- INPUT FOR THIS TASK:
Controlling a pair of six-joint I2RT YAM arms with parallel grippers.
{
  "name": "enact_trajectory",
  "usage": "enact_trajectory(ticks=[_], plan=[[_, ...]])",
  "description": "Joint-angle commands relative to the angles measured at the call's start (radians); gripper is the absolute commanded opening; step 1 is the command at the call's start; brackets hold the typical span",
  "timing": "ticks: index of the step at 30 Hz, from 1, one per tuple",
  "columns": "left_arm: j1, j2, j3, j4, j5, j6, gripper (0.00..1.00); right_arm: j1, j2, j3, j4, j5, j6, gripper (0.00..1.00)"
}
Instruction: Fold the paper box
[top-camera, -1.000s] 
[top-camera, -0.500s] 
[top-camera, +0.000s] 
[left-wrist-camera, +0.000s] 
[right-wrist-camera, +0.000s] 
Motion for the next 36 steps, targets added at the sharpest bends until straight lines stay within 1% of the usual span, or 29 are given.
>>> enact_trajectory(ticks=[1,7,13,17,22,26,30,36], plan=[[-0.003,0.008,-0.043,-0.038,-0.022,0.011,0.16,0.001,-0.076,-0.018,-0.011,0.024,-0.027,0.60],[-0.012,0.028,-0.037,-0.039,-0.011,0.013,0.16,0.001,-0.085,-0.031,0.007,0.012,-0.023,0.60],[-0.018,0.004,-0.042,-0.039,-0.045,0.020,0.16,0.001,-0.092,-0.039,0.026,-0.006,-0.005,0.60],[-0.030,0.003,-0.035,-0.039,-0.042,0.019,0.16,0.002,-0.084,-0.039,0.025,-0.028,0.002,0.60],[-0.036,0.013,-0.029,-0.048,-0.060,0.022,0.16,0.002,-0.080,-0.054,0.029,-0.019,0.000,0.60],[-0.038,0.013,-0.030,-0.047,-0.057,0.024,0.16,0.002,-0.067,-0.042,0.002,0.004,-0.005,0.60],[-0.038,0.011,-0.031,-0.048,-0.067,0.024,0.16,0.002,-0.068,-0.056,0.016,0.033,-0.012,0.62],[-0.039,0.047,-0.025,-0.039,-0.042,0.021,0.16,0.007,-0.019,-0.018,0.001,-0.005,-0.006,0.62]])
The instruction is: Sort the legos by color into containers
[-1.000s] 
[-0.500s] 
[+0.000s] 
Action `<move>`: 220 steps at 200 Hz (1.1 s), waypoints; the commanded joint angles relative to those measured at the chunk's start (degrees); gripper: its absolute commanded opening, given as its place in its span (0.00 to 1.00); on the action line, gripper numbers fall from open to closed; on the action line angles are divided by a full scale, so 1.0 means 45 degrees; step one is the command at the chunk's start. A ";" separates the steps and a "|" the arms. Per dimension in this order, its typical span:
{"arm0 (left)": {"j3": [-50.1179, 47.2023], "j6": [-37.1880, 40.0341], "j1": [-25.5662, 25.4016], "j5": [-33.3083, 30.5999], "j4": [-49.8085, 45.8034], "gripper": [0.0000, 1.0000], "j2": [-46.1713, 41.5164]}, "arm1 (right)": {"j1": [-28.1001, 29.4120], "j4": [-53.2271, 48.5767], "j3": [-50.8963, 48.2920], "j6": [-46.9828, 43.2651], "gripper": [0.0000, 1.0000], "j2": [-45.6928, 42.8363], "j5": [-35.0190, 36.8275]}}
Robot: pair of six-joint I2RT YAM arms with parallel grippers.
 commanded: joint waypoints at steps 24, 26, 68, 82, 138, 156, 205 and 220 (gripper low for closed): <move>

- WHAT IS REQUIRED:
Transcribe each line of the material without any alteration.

- RESPONSE TO THIS TASK:
Controlling a pair of six-joint I2RT YAM arms with parallel grippers.
{
  "name": "enact_trajectory",
  "usage": "enact_trajectory(ticks=[_], plan=[[_, ...]])",
  "description": "Joint-angle commands relative to the angles measured at the call's start (radians); gripper is the absolute commanded opening; step 1 is the command at the call's start; brackets hold the typical span",
  "timing": "ticks: index of the step at 30 Hz, from 1, one per tuple",
  "columns": "left_arm: j1, j2, j3, j4, j5, j6, gripper (0.00..1.00); right_arm: j1, j2, j3, j4, j5, j6, gripper (0.00..1.00)"
}
Instruction: Fold the paper box
[top-camera, -1.000s] 
[top-camera, -0.500s] 
[top-camera, +0.000s] 
[left-wrist-camera, +0.000s] 
[right-wrist-camera, +0.000s] 
Motion for the next 36 steps, targets added at the sharpest bends until straight lines stay within 1% of the usual span, or 29 are given.
>>> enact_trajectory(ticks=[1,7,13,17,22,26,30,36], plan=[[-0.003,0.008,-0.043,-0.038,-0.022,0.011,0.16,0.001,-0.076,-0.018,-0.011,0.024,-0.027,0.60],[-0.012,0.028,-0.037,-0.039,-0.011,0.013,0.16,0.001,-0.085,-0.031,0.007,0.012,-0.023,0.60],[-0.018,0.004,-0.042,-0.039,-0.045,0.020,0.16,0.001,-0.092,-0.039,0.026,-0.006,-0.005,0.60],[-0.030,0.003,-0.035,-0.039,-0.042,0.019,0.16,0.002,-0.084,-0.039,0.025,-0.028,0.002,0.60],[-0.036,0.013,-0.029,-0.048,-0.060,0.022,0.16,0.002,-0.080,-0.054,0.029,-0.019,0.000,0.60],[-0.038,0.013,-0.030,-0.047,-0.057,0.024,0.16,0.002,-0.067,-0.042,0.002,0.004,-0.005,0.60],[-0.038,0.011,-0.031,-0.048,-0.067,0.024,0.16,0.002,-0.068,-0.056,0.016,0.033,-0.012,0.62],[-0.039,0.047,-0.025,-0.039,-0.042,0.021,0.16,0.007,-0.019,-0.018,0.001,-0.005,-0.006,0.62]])
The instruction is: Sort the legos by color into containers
[-1.000s] 
[-0.500s] 
[+0.000s] 
Action `<move>`: 220 steps at 200 Hz (1.1 s), waypoints; the commanded joint angles relative to those measured at the chunk's start (degrees); gripper: its absolute commanded opening, given as its place in its span (0.00 to 1.00); on the action line, gripper numbers fall from open to closed; on the action line angles are divided by a full scale, so 1.0 means 45 degrees; step one is the command at the chunk's start. A ";" separates the steps and a "|" the arms. Per dimension in this order, its typical span:
{"arm0 (left)": {"j3": [-50.1179, 47.2023], "j6": [-37.1880, 40.0341], "j1": [-25.5662, 25.4016], "j5": [-33.3083, 30.5999], "j4": [-49.8085, 45.8034], "gripper": [0.0000, 1.0000], "j2": [-46.1713, 41.5164]}, "arm1 (right)": {"j1": [-28.1001, 29.4120], "j4": [-53.2271, 48.5767], "j3": [-50.8963, 48.2920], "j6": [-46.9828, 43.2651], "gripper": [0.0000, 1.0000], "j2": [-45.6928, 42.8363], "j5": [-35.0190, 36.8275]}}
Robot: pair of six-joint I2RT YAM arms with parallel grippers.
 commanded: joint waypoints at steps 24, 26, 68, 82, 138, 156, 205 and 220 (gripper low for closed): <move>

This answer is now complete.